The final quality assessment of the DNA sample will however be the single molecule sequencing process itself (e.g the average read lengths). Bacterial DNA samples extracted using silica columns will be sheared by the spin columns to fragments of about 20 kb in size. Such bacterial samples tend to generate high quality data and are acceptable. This method is not recommended for eukaryotic samples.
Before submitting samples:
- Please email us a picture of an agarose gel of the sample running also a marker with at least a 20 kb upper band (e.g. GeneRuler 1 kb Plus DNA Ladder or Lambda DNA/HindIII Digest Marker; suggested is a also a lane with undigested Lamdba phage DNA [48kb e.g. NEB N3011S]). Please run the electrophoresis slowly (e.g. at 80V depending on setup).
- Assess sample purity vie spectrophotometry – the 260/280 ratio should be between 1.8 to 2.0 and the 260/230 ratio should be higher than 2.0. PacBio recommends MoBio PowerClean columns for sample cleanup or the high-salt/phenol/chloroform protocol mentioned above if necessary.
- Please use fluorometric methods (e.g. Qubit) for DNA quantification if possible. Measure each sample at least 3 times and accept only reproducible measurements (HMW DNA is often not perfectly dissolved). Spectrophotometry is not reliable for quantifications (especially if the DNA extraction protocol used CTAB).
The DNA samples used for making PacBio libraries must be handled with extreme care – if you need to ship your DNA to our facility, please consult the following PacBio guidelines for shipping and handling. More info and the submission form can be found here. We must receive electronic and print copies of the submission form.

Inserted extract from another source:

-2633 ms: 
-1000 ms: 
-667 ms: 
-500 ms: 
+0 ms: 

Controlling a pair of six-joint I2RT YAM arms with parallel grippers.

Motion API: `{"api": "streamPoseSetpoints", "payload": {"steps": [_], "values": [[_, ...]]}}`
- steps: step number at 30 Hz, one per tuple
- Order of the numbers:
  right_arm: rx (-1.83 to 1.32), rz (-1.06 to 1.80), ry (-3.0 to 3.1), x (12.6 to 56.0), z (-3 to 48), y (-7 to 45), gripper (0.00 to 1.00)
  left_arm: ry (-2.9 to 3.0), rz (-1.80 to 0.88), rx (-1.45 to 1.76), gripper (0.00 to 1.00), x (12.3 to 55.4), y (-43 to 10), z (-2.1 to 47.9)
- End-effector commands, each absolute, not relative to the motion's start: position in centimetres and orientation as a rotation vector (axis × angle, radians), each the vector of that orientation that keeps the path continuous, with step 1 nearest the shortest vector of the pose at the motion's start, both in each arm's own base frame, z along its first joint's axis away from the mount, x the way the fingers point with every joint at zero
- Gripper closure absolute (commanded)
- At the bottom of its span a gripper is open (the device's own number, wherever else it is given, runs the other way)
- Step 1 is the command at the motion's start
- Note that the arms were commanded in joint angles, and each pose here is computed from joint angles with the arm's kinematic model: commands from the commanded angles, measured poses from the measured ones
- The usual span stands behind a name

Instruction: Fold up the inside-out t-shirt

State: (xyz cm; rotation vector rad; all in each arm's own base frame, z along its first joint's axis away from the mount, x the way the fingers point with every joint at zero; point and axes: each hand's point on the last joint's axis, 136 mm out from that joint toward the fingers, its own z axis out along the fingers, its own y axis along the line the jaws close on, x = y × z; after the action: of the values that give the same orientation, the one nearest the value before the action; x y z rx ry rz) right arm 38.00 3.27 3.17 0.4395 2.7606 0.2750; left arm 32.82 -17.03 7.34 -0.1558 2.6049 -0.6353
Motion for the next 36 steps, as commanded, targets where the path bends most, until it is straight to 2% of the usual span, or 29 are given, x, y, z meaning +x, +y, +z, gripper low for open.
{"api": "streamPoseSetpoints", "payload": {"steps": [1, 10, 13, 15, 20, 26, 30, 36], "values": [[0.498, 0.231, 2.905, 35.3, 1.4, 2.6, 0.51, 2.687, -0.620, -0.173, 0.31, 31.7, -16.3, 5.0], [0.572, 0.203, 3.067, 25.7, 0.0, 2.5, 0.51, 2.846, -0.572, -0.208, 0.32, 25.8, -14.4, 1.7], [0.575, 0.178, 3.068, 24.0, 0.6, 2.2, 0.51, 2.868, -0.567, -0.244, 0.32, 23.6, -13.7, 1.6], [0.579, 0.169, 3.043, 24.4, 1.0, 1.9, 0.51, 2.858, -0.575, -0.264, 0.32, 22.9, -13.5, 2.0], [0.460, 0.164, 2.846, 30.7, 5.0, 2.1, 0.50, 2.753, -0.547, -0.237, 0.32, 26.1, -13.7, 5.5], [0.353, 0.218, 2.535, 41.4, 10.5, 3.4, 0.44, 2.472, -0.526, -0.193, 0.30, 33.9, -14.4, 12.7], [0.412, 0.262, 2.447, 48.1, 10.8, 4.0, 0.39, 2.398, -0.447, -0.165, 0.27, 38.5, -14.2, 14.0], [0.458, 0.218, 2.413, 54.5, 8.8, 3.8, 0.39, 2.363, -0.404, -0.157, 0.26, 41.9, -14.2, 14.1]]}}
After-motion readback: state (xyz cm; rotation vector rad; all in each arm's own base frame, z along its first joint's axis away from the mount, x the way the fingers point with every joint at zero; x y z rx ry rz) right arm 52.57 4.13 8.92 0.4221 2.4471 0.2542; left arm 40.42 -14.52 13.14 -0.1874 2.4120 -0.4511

Costs for PacBio sequencing reflect the number of libraries and number of SMRT cells required. Our recharge rates can be viewed here. The listed fees include all labor and reagents. BluePippin size selection is optional (and carries an additional fee), but is highly recommended. Please note our reduced high throughput (HT) recharge rates; these apply if 10 or more SMRT-cells are sequenced per sample or if 6 or more libraries are generated.